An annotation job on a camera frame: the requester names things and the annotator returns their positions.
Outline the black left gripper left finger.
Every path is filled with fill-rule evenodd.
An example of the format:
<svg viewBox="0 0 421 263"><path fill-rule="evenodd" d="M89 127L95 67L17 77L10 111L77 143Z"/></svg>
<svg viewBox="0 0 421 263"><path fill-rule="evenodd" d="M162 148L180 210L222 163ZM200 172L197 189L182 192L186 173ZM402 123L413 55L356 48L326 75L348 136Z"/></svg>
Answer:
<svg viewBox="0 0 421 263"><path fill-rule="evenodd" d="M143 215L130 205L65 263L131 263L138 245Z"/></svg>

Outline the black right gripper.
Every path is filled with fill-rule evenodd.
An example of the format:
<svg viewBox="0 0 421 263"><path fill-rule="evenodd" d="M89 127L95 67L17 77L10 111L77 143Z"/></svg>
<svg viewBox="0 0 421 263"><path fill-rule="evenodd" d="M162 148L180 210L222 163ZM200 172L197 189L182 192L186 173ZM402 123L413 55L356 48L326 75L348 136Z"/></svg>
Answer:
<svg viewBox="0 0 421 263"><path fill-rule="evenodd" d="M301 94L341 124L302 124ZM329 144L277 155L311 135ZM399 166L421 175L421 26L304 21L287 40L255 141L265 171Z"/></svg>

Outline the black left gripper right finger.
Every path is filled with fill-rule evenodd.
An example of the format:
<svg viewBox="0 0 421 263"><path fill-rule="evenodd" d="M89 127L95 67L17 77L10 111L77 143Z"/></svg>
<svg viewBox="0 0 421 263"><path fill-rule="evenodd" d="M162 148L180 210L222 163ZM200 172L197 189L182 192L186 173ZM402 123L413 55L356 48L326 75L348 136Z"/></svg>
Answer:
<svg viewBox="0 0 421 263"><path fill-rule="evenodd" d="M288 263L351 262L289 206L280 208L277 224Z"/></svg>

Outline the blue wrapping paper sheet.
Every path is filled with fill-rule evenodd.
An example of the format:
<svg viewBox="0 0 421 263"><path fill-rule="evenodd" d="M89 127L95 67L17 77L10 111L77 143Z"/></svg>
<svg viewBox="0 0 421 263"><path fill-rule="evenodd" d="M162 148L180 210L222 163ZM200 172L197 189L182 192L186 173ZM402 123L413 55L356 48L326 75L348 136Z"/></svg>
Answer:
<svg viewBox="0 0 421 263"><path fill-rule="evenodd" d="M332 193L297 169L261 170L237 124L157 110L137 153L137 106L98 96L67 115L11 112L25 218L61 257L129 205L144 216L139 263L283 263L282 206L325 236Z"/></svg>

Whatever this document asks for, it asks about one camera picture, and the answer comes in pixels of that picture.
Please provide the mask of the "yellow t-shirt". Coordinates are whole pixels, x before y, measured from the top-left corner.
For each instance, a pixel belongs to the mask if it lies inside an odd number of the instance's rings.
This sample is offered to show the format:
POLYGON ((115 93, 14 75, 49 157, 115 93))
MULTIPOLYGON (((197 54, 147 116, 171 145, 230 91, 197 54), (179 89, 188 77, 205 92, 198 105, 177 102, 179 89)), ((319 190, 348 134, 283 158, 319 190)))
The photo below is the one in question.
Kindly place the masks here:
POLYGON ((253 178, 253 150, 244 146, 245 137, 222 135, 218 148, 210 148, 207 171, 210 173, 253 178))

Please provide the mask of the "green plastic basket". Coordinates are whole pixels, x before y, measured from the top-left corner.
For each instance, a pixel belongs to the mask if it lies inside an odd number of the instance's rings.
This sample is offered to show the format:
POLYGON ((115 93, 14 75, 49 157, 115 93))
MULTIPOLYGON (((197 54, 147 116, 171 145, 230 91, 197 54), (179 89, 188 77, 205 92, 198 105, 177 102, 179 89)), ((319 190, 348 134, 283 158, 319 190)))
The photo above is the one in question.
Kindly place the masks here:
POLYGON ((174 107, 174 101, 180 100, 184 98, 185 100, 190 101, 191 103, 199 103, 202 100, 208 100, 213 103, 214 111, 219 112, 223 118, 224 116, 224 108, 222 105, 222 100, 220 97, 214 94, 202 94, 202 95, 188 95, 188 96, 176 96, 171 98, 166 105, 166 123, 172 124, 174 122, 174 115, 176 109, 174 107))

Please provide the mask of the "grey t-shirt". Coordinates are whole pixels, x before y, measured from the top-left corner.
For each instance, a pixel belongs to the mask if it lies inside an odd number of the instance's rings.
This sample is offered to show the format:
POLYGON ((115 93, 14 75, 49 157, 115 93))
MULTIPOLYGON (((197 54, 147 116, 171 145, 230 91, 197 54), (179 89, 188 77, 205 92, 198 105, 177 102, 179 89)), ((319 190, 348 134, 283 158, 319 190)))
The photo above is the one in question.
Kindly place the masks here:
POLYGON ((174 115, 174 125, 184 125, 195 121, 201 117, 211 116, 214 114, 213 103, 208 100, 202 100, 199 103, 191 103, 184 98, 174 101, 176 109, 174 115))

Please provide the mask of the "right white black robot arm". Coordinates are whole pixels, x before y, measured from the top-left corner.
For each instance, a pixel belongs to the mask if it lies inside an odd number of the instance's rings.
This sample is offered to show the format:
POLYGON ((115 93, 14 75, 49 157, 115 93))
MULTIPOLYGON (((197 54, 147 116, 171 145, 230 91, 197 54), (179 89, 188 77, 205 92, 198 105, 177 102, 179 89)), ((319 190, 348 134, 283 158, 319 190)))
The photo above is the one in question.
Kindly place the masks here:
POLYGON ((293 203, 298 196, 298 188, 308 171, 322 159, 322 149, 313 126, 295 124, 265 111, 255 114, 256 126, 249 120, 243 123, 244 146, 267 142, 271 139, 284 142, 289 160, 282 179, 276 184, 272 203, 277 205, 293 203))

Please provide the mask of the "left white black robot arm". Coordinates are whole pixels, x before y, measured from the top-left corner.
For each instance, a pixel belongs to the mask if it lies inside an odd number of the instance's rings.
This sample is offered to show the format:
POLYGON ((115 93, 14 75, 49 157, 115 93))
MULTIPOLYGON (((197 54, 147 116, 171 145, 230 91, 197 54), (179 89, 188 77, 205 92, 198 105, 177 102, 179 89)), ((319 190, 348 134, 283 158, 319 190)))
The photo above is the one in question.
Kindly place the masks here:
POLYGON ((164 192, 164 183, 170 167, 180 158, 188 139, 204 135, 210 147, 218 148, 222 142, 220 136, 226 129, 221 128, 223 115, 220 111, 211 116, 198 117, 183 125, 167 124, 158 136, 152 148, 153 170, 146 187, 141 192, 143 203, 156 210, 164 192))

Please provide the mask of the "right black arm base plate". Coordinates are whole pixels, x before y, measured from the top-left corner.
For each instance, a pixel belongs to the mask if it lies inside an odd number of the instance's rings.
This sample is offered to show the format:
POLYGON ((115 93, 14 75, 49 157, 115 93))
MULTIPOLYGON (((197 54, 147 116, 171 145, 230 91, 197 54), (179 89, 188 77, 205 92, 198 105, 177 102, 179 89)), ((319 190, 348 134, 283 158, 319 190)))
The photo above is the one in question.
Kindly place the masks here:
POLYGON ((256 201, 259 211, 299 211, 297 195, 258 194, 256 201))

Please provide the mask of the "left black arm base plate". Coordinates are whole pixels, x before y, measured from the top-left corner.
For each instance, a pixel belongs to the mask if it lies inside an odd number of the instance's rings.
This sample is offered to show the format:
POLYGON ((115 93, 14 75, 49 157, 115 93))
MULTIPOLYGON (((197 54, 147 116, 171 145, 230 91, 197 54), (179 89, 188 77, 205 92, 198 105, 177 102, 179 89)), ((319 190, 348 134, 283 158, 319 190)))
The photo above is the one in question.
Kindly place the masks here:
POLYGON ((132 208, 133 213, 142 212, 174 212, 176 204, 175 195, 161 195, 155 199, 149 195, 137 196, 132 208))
· · · ·
**Exercise details**
Please give only the count of lines above containing "white".

**Response**
2